General approach — We approach patients with suspected SIS in the manner described
here but recognize that evidence is limited and alternative approaches may be reasonable.
We begin with a focused history and physical examination. (See 'Clinical presentation and
examination' above.)

If based on the history and examination, we suspect a clinically significant rotator cuff tear, a
labral tear, adhesive capsulitis, or other significant pathology not amenable to conservative
therapy; we generally refer the patient to an orthopedic surgeon. We maintain a lower
threshold for referral in the case of high-functioning athletes. If we suspect a rotator cuff tear
or adhesive capsulitis, but the patient has minimal weakness and reasonable motion, we
generally embark on a course of conservative medical management, consisting primarily of
physical therapy. (See "Presentation and diagnosis of rotator cuff tears" and "Frozen
shoulder (adhesive capsulitis)" and "Rehabilitation principles and practice for shoulder
impingement and related problems".)

If we suspect acute SIS, we initiate conservative medical management, including the acute
treatments described below and an appropriate physical therapy program. (See 'Acute
treatment' below and 'Physical therapy' below.)

The duration and success of physical therapy depends upon many factors, including
underlying pathology, compliance with treatment, and the appropriateness of the program
prescribed. We believe that whenever possible, it is important for patients to begin
rehabilitation under the guidance of a knowledgeable professional (eg, athletic trainer or
physical therapist with experience managing shoulder disorders).

If function and symptoms improve over several weeks of physical therapy, we have the
patient continue therapy and begin a gradual, stepwise resumption of activities, including
sports.

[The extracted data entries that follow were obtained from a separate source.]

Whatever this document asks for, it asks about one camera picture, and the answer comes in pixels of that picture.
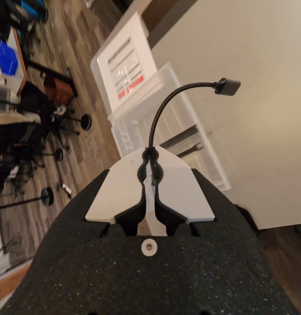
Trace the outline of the black office chair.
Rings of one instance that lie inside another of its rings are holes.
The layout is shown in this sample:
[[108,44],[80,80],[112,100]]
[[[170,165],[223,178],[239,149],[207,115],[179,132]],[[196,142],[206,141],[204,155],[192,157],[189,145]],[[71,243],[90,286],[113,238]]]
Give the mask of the black office chair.
[[84,114],[80,119],[72,117],[73,109],[50,100],[45,93],[28,81],[22,89],[20,103],[17,108],[21,111],[37,114],[40,117],[41,125],[56,136],[61,147],[67,151],[70,150],[70,147],[63,144],[61,130],[76,136],[79,136],[80,132],[65,127],[63,125],[64,120],[73,120],[80,123],[84,131],[88,131],[92,126],[92,118],[89,114]]
[[50,134],[49,128],[37,123],[0,125],[0,196],[6,183],[13,186],[15,198],[18,194],[24,195],[23,185],[34,177],[37,168],[45,168],[37,157],[63,159],[61,148],[44,153]]

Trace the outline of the clear plastic bin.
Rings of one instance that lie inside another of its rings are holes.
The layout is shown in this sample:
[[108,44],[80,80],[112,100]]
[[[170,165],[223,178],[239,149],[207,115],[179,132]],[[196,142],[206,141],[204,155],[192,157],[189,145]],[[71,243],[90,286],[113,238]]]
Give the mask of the clear plastic bin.
[[[148,147],[151,125],[164,99],[181,86],[170,62],[134,92],[108,120],[121,158]],[[165,107],[156,126],[154,146],[160,145],[197,169],[220,191],[231,184],[186,92]]]

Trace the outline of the black braided cable grey plug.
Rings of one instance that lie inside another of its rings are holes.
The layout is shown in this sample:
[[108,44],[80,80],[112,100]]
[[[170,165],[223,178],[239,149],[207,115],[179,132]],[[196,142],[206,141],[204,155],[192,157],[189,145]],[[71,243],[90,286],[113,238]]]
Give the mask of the black braided cable grey plug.
[[149,149],[150,155],[153,155],[153,151],[154,151],[153,143],[154,143],[154,137],[155,137],[155,130],[156,130],[156,126],[159,121],[159,118],[161,114],[163,113],[164,108],[175,96],[177,96],[181,92],[187,91],[189,89],[194,89],[194,88],[212,88],[214,89],[214,92],[216,95],[234,96],[235,93],[240,88],[240,86],[241,86],[240,81],[232,80],[228,78],[221,78],[217,82],[198,82],[198,83],[186,84],[172,91],[172,93],[170,93],[161,103],[153,119],[150,133],[149,133],[149,139],[148,139],[148,149]]

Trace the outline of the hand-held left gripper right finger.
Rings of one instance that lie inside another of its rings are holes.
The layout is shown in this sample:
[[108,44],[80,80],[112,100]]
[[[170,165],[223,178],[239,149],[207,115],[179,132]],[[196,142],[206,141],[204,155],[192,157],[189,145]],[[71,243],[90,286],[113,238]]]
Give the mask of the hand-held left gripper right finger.
[[181,224],[214,221],[215,215],[190,166],[156,146],[152,149],[155,215],[166,230]]

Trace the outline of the blue bin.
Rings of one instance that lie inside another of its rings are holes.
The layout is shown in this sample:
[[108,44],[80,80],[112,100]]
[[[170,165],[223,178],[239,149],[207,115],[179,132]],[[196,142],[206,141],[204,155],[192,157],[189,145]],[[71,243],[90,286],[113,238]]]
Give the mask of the blue bin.
[[18,68],[18,60],[15,50],[4,41],[0,42],[0,70],[7,76],[15,76]]

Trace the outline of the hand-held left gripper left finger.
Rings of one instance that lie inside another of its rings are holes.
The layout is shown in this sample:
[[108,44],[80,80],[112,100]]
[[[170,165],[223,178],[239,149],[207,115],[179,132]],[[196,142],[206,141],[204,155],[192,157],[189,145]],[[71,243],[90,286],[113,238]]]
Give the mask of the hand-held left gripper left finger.
[[141,147],[115,163],[93,200],[86,221],[120,224],[123,230],[137,230],[145,218],[144,181],[149,149]]

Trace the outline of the paper sheet red label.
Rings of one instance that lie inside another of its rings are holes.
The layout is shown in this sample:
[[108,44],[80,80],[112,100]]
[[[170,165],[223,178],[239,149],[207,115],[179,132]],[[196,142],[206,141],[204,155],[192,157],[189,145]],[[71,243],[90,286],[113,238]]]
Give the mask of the paper sheet red label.
[[146,80],[131,37],[127,38],[108,59],[108,67],[119,100],[133,92]]

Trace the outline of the wooden table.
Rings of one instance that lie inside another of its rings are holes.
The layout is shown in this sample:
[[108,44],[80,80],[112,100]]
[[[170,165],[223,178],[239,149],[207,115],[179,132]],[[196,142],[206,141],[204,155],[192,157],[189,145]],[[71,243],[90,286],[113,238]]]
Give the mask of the wooden table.
[[27,81],[27,70],[28,68],[33,68],[44,75],[49,75],[61,82],[65,82],[65,85],[70,86],[73,98],[78,97],[78,92],[73,78],[70,76],[69,69],[66,69],[66,75],[63,75],[32,61],[29,57],[27,57],[25,50],[19,42],[18,34],[13,27],[11,27],[9,32],[7,45],[14,50],[18,66],[14,76],[3,74],[0,70],[0,76],[3,77],[6,82],[4,84],[0,84],[0,88],[8,89],[13,94],[19,96]]

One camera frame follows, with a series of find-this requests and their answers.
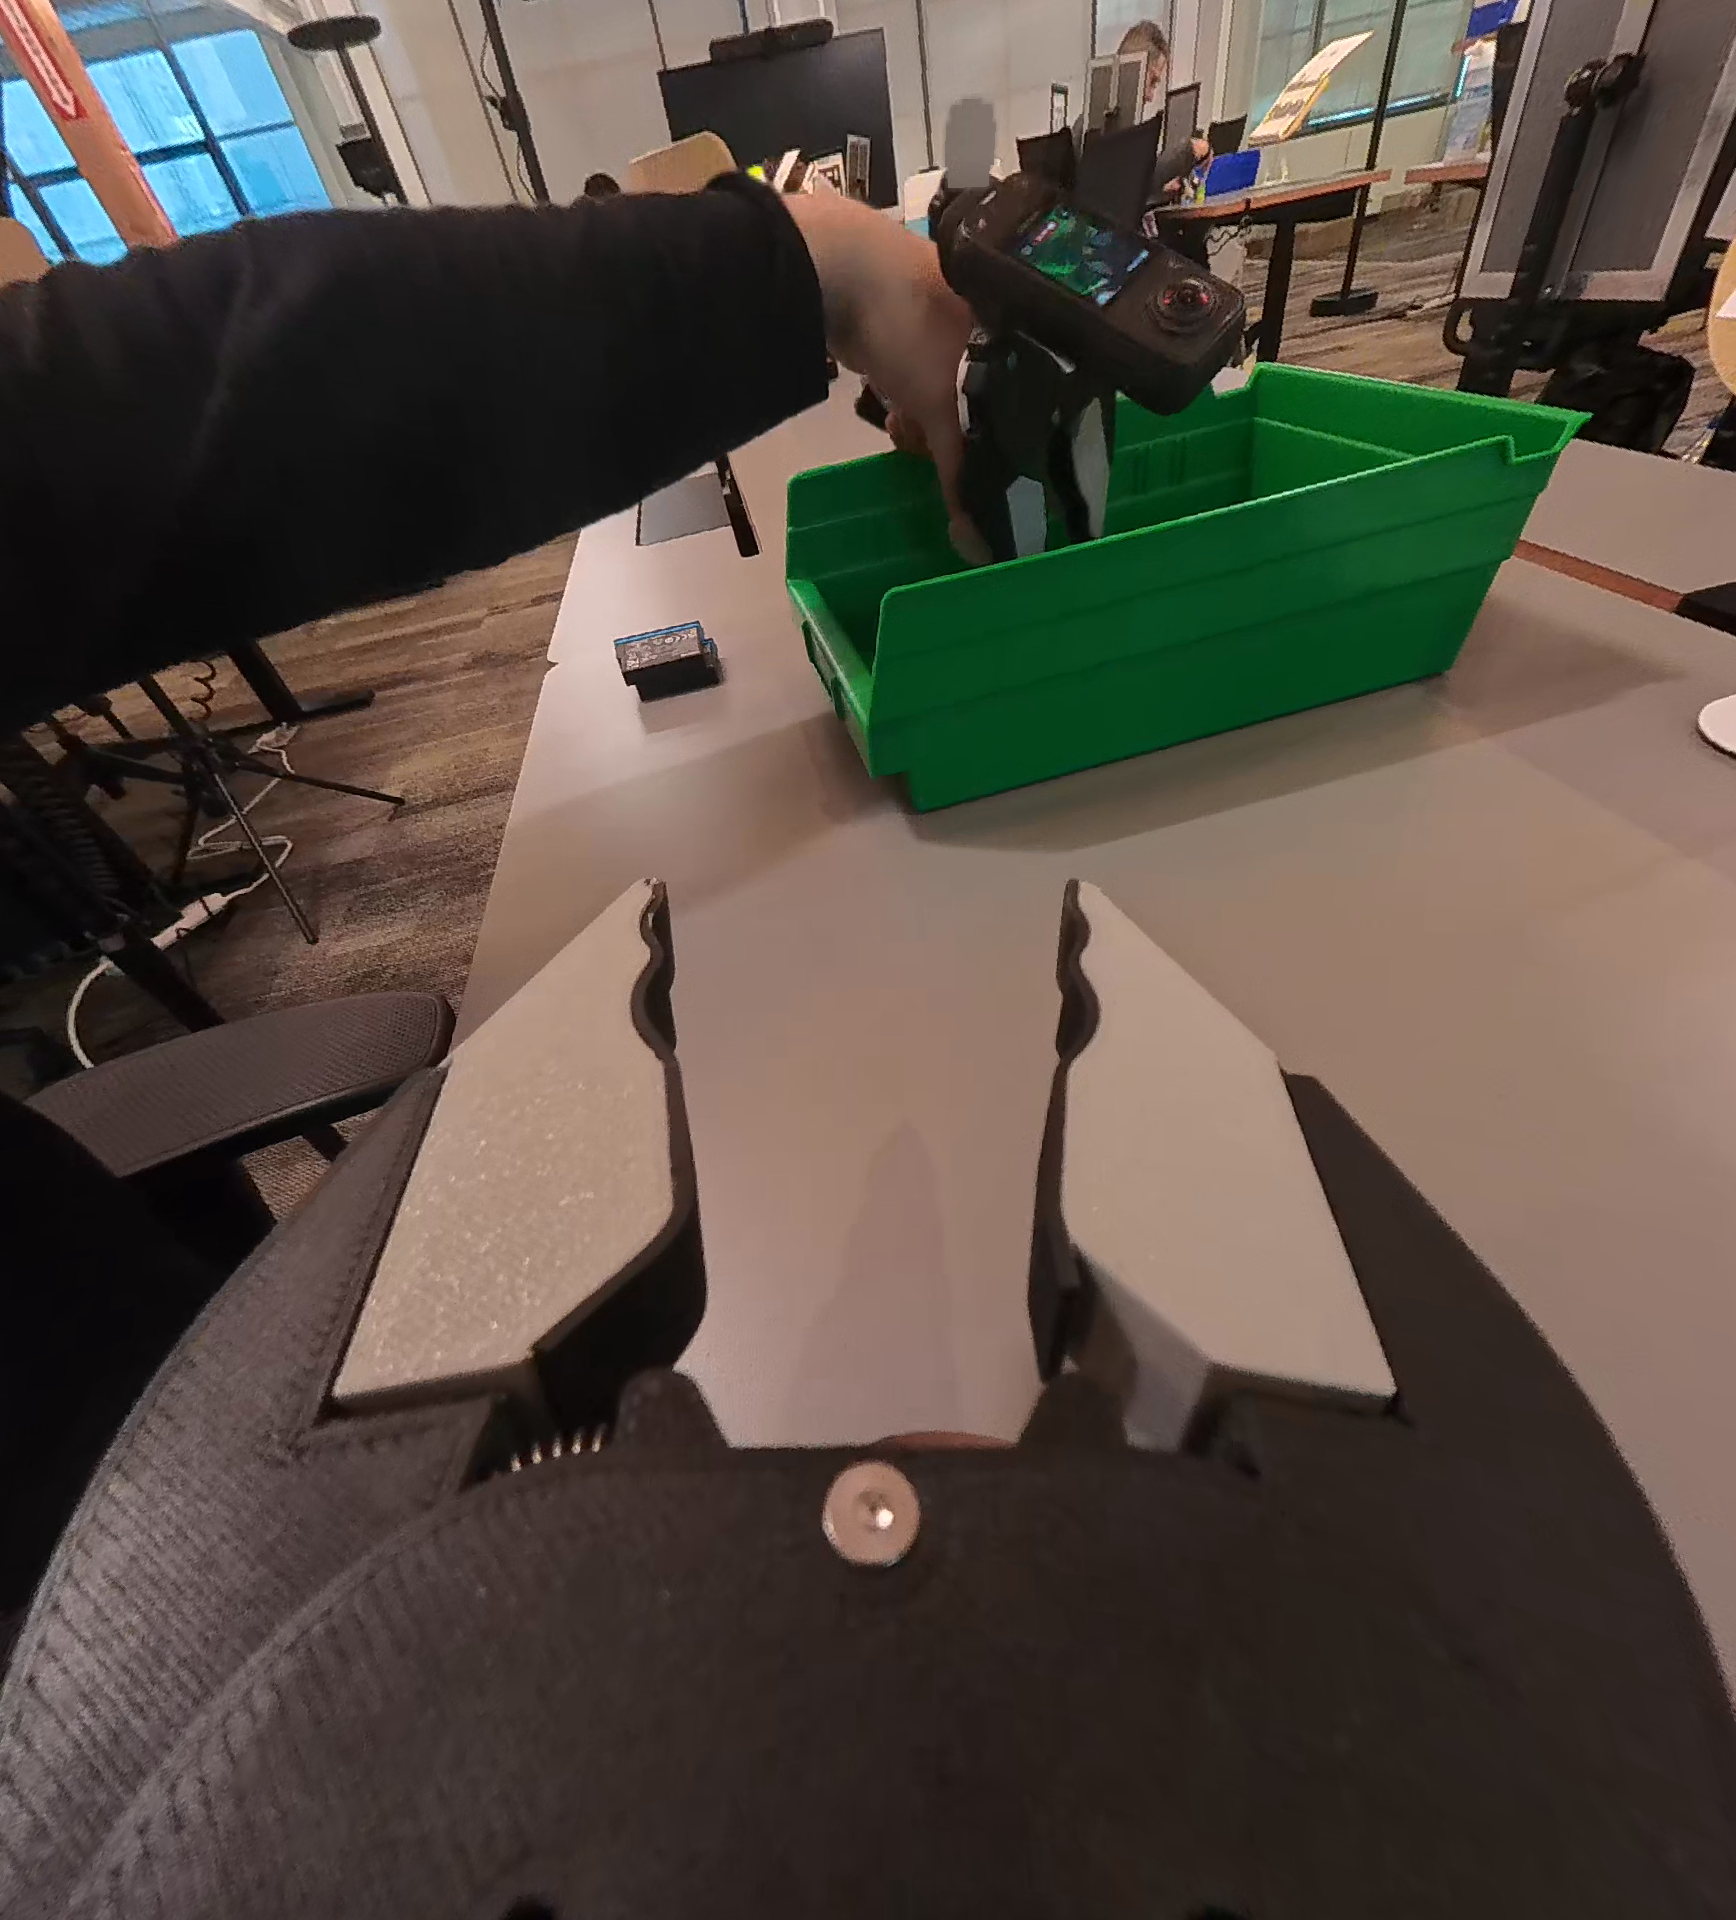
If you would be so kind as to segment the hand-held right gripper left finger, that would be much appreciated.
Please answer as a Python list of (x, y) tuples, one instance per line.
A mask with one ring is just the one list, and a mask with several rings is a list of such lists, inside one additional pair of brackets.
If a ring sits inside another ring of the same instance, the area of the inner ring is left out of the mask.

Should function fail to improve despite adequate rehabilitation, we obtain imaging
studies. Musculoskeletal ultrasound (MSK US), if not performed previously, may be obtained
first. We perform a plain radiograph for persistent symptoms to assess for anatomic variants,
such as a downsloping acromion or os acromiale, and acromioclavicular or glenohumeral
osteoarthritis. We obtain an MRI if the MSK US is nondiagnostic or not available, a rotator
cuff or labral tear is suspected, or the diagnosis is unclear. (See 'Radiographic
findings' above and "Musculoskeletal ultrasound of the shoulder".)

Subsequent management depends upon the results of imaging studies. Alternative


diagnoses are managed accordingly. We refer patients with rotator cuff tears, labral tears,
and adhesive capsulitis to an orthopedic surgeon. For rotator cuff tendinopathy or
subacromial bursitis, we continue conservative management. Some clinicians may choose to
incorporate adjunct treatments, such as glucocorticoid injection, at this point, or earlier if pain
is severe. Physical therapy may require several months before adequate shoulder function is
achieved. We refer the patient to an orthopedic surgeon if, after six to nine months of
conservative treatment, patient function and symptoms fail to improve significantly.
(See 'Indications for orthopedic referral' above.)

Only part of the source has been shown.